Kidney transplantation (KTx) is the treatment of choice for patients with end-stage renal disease. Cytomegalovirus (CMV) infection remains a serious complication of KTx. The most vulnerable patients are naïve recipients (R-) transplanted from a CMV-seropositive donor (D+). Mammalian target of rapamycin inhibitors (mTOR-I) have been shown to have advantages over mycophenolate in terms of CMV infections.
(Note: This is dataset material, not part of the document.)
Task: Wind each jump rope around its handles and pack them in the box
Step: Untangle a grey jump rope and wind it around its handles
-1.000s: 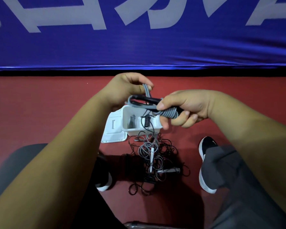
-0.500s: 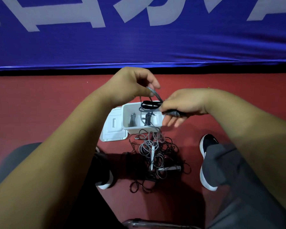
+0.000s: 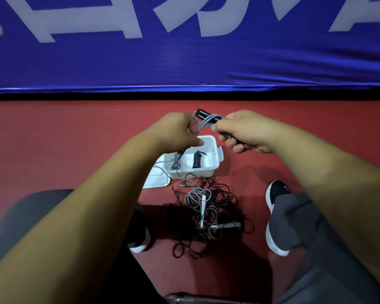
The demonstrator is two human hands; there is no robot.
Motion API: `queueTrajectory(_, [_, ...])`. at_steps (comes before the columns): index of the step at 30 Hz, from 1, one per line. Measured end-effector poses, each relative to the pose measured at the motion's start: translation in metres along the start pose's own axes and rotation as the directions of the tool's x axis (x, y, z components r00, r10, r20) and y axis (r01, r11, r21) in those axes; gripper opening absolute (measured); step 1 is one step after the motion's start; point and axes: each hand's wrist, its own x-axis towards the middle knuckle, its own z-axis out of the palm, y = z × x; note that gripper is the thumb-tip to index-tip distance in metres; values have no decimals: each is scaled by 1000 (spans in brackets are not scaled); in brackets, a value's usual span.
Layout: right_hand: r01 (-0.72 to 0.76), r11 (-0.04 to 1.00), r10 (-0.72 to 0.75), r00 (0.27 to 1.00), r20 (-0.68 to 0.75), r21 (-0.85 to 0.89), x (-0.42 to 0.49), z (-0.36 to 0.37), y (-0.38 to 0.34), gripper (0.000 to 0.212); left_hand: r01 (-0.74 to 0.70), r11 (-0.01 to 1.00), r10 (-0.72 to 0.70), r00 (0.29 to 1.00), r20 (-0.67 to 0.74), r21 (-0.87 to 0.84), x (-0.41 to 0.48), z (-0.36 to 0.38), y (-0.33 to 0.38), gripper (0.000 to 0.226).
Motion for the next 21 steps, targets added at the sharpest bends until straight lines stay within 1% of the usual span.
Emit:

In this study, we addressed the effect of preemptive conversion to mTOR-I before ending prophylaxis with valganciclovir in high-risk patients with a D+/R- CMV serostatus.

Methods

The study involved inclusion and analysis of all patients with D+/R- CMV serostatus before and after the protocol change with a conversion to mTOR-I at 6 months after KTx. The main study endpoints were primary CMV infection, maximal viral load, and hospitalization for CMV infection. Because prevention of primary CMV infections was the primary endpoint, we excluded breakthrough infections under prophylaxis.

Results

The primary analysis included 44 patients in the control group and 39 patients in the mTOR group. The 2 groups did not have any significant differences in clinical characteristics, immunosuppressive treatment, transplant function, and rates of rejection. Between 6 and 12 months (when mTOR-I were established), the mTOR group showed a numerically lower incidence of CMV infections, as well as numerically fewer hospitalizations. No serious complications were observed with mTOR-I.

Conclusion

Preemptive conversion from mycophenolate to mTOR-I may be helpful to prevent or attenuate primary infection in CMV high-risk kidney transplant recipients. Differences were not statistically significant. A larger study, ideally a prospective randomized trial, is needed to validate these findings.